■ **GIVEN DATA**
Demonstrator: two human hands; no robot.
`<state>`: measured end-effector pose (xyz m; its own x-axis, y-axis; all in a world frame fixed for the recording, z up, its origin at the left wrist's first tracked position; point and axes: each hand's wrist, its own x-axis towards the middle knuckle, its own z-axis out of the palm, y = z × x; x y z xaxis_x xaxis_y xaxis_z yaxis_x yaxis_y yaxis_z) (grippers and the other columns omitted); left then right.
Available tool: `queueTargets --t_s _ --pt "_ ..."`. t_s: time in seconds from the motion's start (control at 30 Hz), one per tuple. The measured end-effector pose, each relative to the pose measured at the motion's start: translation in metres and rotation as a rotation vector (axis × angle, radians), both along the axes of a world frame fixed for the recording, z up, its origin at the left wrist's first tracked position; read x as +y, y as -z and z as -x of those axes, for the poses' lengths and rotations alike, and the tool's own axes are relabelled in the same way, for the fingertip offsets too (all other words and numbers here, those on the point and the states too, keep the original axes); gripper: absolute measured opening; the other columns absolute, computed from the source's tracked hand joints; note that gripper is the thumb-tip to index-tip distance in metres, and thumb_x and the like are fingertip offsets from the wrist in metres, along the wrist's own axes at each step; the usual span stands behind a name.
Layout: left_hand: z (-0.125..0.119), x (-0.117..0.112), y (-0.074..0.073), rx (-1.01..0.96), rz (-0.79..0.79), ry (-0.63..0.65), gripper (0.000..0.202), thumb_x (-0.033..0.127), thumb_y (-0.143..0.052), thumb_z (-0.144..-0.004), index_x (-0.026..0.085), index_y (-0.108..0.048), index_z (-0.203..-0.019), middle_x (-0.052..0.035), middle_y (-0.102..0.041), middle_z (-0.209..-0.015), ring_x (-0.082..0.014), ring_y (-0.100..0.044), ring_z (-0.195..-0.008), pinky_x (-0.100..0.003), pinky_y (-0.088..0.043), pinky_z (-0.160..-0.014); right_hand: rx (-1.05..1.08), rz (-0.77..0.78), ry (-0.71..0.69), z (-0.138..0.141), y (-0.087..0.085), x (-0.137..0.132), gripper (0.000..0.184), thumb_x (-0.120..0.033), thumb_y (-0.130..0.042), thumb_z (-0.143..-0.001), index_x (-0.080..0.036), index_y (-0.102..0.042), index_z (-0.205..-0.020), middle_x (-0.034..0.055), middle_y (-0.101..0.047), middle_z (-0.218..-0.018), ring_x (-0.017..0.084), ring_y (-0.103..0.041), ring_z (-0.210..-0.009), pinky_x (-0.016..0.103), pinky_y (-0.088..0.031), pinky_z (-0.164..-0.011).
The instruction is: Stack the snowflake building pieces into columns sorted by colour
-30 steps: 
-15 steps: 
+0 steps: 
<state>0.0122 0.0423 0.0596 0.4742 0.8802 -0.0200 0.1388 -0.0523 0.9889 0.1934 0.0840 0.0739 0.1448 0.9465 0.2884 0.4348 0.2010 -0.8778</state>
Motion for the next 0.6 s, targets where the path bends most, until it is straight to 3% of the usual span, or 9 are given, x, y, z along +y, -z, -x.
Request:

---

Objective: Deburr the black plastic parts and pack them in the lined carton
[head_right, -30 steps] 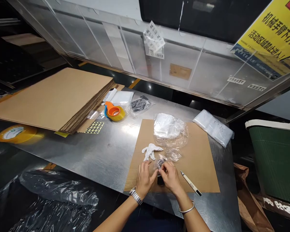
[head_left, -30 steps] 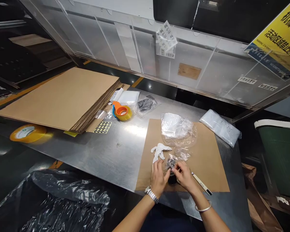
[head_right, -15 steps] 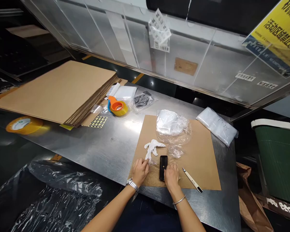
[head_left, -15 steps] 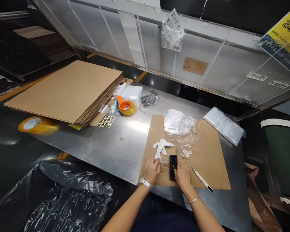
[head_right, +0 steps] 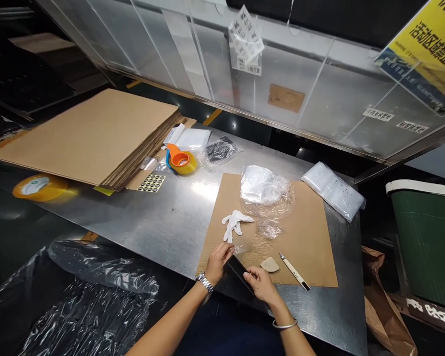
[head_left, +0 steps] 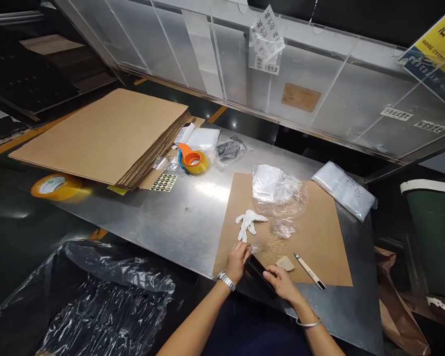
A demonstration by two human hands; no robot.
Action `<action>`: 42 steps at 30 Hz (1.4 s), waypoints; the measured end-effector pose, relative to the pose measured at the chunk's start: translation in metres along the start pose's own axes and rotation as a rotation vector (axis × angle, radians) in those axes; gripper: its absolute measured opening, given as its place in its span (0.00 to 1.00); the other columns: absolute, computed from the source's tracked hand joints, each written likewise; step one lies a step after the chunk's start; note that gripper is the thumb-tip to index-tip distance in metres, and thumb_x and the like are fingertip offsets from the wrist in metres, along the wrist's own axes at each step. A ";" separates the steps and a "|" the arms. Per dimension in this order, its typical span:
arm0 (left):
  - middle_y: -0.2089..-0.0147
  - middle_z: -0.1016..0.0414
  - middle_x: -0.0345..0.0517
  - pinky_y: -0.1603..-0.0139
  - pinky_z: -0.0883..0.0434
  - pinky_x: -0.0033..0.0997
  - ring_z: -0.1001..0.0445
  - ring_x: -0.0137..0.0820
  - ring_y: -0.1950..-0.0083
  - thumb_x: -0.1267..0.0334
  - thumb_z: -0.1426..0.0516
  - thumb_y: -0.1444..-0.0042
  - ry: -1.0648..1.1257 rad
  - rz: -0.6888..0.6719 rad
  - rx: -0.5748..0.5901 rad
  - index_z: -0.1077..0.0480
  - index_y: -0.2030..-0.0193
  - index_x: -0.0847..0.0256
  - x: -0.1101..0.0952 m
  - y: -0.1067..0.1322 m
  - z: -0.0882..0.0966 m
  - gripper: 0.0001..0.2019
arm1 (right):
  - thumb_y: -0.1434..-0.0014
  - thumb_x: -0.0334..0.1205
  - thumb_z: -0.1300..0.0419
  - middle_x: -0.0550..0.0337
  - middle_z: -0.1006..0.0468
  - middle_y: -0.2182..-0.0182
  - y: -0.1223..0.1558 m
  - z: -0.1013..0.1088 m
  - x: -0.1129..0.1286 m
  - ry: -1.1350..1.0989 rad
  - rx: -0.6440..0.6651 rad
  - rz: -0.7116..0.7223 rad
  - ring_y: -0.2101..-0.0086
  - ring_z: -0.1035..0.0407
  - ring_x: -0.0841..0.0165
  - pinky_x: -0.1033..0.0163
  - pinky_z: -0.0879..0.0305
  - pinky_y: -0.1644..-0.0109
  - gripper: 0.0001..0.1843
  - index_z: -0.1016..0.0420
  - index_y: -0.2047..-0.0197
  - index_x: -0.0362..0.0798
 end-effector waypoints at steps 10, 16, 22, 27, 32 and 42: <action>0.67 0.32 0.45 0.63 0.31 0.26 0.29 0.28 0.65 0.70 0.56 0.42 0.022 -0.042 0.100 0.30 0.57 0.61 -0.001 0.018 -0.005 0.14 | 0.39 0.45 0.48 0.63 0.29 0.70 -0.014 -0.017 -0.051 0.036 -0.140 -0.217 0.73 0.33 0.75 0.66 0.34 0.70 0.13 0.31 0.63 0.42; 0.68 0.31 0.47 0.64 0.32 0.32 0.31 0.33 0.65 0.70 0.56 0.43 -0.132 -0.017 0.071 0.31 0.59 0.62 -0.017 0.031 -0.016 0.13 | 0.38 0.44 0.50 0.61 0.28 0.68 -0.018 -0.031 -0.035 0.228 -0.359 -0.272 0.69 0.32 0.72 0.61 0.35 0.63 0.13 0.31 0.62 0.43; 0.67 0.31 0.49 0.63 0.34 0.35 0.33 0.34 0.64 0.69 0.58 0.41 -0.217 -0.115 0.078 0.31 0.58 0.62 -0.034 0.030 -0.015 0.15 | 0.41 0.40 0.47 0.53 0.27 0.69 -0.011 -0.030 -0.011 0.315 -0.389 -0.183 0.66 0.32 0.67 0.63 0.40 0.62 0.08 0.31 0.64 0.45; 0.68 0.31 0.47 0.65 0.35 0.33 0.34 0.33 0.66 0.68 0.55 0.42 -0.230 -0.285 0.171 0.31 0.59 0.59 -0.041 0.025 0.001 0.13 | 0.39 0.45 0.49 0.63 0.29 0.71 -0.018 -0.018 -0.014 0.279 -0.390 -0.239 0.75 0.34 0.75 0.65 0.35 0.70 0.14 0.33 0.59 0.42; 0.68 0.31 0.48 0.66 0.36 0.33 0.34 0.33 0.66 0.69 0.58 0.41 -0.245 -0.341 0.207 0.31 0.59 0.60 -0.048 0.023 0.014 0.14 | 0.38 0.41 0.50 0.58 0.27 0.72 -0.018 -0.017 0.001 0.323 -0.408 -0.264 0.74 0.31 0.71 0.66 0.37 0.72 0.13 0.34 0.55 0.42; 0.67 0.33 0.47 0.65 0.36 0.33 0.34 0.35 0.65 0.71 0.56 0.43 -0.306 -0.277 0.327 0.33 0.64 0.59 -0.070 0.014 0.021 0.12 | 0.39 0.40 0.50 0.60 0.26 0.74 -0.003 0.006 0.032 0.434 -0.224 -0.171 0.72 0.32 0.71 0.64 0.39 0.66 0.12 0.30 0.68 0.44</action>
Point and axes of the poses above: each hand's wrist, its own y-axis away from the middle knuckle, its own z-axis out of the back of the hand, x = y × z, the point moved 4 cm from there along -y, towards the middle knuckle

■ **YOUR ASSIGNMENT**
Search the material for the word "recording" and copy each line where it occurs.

■ **ANSWER SPACE**
`<state>`: measured end-effector pose (xyz m; its own x-axis, y-axis; all in a world frame fixed for the recording, z up, its origin at the left wrist's first tracked position; point and axes: each hand's wrist, its own x-axis towards the middle knuckle, its own z-axis out of the palm, y = z × x; x y z xaxis_x xaxis_y xaxis_z yaxis_x yaxis_y yaxis_z) (grippers and the other columns omitted); left then right.
Available tool: `queueTargets --t_s _ --pt "_ ..."`. t_s: time in seconds from the motion's start (control at 30 Hz), one per tuple. The measured end-effector pose, each relative to the pose measured at the motion's start: translation in metres and rotation as a rotation vector (axis × angle, radians), both along the axes of a world frame fixed for the recording, z up, its origin at the left wrist's first tracked position; read x as +y, y as -z and z as -x of those axes, for the poses' lengths and rotations alike, and the tool's own axes are relabelled in the same way, for the fingertip offsets too (all other words and numbers here, those on the point and the states too, keep the original axes); gripper: absolute measured opening; the other columns absolute, computed from the source's tracked hand joints; note that gripper is the thumb-tip to index-tip distance in metres, and thumb_x and the like are fingertip offsets from the wrist in metres, along the wrist's own axes at each step; the usual span stands behind a name.

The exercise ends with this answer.